• [EXERCISE DIRECTIONS]: Write out the data word for word and drop any picture you find.

** INFORMATION SHOWN follows **

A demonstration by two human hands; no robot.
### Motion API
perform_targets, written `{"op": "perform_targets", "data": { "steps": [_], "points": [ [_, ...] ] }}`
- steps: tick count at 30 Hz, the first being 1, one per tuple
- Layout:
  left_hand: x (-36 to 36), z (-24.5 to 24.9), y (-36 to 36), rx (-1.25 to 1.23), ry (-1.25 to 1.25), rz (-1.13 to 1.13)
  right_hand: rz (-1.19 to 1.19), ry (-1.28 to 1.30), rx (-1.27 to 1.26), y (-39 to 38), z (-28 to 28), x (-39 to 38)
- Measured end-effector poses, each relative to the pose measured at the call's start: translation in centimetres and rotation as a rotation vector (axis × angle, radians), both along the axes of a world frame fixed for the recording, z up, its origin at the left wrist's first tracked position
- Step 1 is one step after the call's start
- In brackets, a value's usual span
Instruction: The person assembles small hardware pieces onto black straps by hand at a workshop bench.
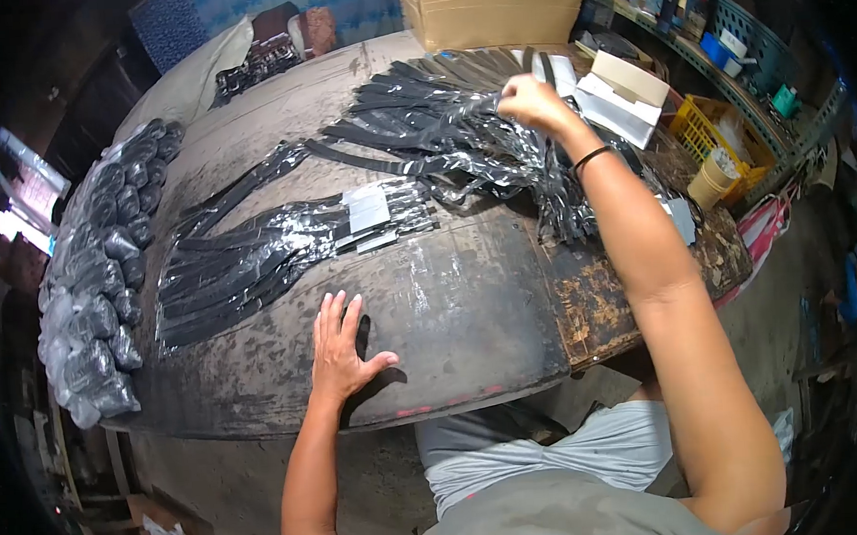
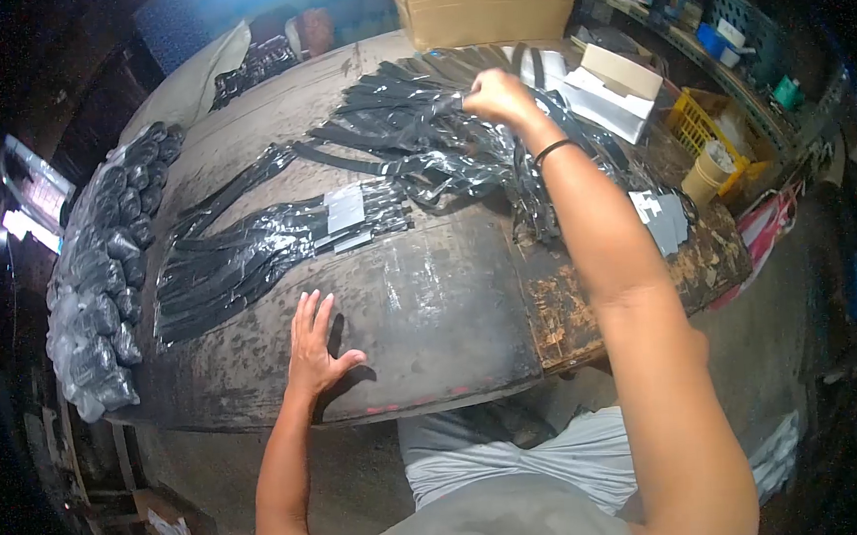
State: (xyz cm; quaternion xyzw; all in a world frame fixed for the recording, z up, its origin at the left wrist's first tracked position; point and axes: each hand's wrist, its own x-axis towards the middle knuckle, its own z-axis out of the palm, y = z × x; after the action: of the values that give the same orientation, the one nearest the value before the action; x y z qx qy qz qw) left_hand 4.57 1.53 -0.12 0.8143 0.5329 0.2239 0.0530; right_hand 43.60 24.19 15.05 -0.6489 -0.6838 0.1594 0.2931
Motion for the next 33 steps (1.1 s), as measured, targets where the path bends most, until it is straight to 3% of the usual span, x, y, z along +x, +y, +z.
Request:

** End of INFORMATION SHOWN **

• [EXERCISE RESULT]:
A demonstration by two human hands; no robot.
### Motion API
perform_targets, written `{"op": "perform_targets", "data": { "steps": [_], "points": [ [_, ...] ] }}`
- steps: tick count at 30 Hz, the first being 1, one per tuple
- Layout:
  left_hand: x (-36 to 36), z (-24.5 to 24.9), y (-36 to 36), rx (-1.25 to 1.23), ry (-1.25 to 1.25), rz (-1.13 to 1.13)
  right_hand: rz (-1.19 to 1.19), ry (-1.28 to 1.30), rx (-1.27 to 1.26), y (-39 to 38), z (-28 to 28), x (-39 to 38)
- Measured end-effector poses, each relative to the pose measured at the call's start: translation in centimetres and rotation as a rotation vector (axis × angle, radians), both along the axes of a world frame fixed for the recording, z up, its origin at the left wrist's first tracked position
- Step 1 is one step after the call's start
- In brackets, a value's usual span
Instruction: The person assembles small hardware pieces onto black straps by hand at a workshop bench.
State: (xyz cm; quaternion xyzw; all in a world frame fixed for the recording, z up, its origin at the left wrist's first tracked position; point and axes: each hand's wrist, its own x-axis towards the middle knuckle, its own z-axis out of the palm, y = z × x; after the action: of the values that give the same orientation, the one nearest the value before the action; x y z qx qy qz qw) left_hand 4.57 1.53 -0.12 0.8143 0.5329 0.2239 0.0530; right_hand 43.60 24.19 15.05 -0.6489 -0.6838 0.1594 0.2931
Motion for the next 33 steps (1.1 s), as measured, targets where the path bends most, until it is straight to 3% of the usual span, x, y, z along +x, +y, +z.
Request:

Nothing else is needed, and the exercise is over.